When I did Fitness Genes last year, I learned that I have a saturated fat sensitivity, which means that I have to be much more careful about how much saturated fat I have than most other people. So despite being in a decent calorie range, eating this cookie would have a big impact on my goals because of how my body reacts to eating high amounts of saturated fat.

So I personally wouldn't eat this, but the macros do seem right for someone who is doing a more high fat, high protein diet like ketogenic diet.

When it comes to knowing what you're eating, my best advice would be to be mindful of the macronutrients, and making sure that nothing feels off balance.

For half a protein cookie in one serving, I'm personally fine with being within 150 to 200 calories, 4 to 8 grams of fat, 15 to 25 grams of carbs, and at least 8 grams of protein.

For an entire protein cookie in one serving, I'm personally fine with being within 200 to 300 calories, 8 to 12 grams of fat, 30 to 45 grams of carbs (with a significant amount being fiber), and at least 16 grams of protein.

Step 3:  Eat What Makes Sense, and Makes You Feel Satisfied

Overall, I really like to first decide how much of the cookie I would like to eat. Then I figure out what the calorie and macronutrient information would be for what I want to eat. Then I make modifications, if necessary (adding more or less based off of where I'm at for the calories/macros I've already consumed for the day).

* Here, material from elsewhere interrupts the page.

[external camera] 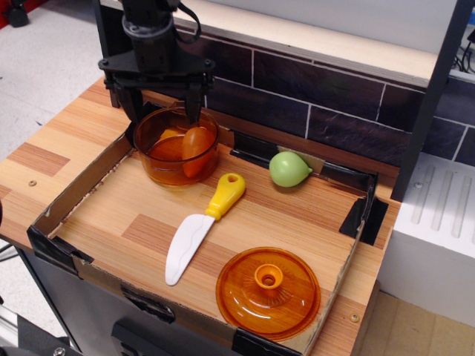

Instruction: Take carrot out of pot

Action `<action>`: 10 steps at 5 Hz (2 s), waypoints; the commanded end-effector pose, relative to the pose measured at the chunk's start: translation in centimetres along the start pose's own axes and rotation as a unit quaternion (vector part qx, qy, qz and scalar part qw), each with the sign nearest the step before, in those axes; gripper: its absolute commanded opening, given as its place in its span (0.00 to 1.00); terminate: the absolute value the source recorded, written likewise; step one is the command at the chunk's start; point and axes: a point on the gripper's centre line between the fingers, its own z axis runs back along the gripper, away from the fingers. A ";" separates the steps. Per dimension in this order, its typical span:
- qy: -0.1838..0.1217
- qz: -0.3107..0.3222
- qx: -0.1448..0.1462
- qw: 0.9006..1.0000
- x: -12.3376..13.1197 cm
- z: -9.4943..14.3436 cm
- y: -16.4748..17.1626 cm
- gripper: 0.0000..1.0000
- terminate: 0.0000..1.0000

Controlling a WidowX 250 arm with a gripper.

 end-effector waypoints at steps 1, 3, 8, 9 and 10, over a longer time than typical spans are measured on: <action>-0.020 0.003 0.001 1.000 0.0 -0.1 0.0 1.00 0.00; -0.020 0.016 -0.009 1.000 -0.5 -0.4 -0.5 1.00 0.00; -0.002 0.036 0.010 0.999 -1.2 -3.2 -0.5 1.00 0.00; -0.001 0.037 0.012 0.999 -1.3 -3.6 -0.5 1.00 0.00; 0.001 0.040 0.012 0.999 -1.1 -4.0 -0.6 1.00 0.00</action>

So I'm not restrictive about what I eat. I don't tell myself I can't have something. I just really make sure I do my due diligence to understand what's in it, and eat an amount that allows me to satisfy my craving, but that doesn't compromise my health and fitness goals.

So just as a recap:

1. Be mindful of the marketing, and make sure you understand exactly how much you would need to eat to get the advertised nutritional benefits.

2. Double-check the macros to make sure that everything feels in balance.

3. And finally, eat an amount that allows you to satisfy your craving, but that doesn't compromise your health and fitness goals.

As far as protein cookie brands that I like to eat, I have to be honest and say that I haven't been impressed with most cookies I've seen.  But one that I found that kind of makes the cut are the Buff Bake cookies. I say kind of because they use coconut flour, and I hate the little remnants of coconut flakes that I feel in my teeth after I eat them. So I can't say I'll be eating them for long. But as far as macros, calories, and ingredients go, they are the only cookie brand that has been decent across the board (outside of a few marketing issues). But I try to only eat half in a serving unless I know that I am eating or that I have ate low-carb that day.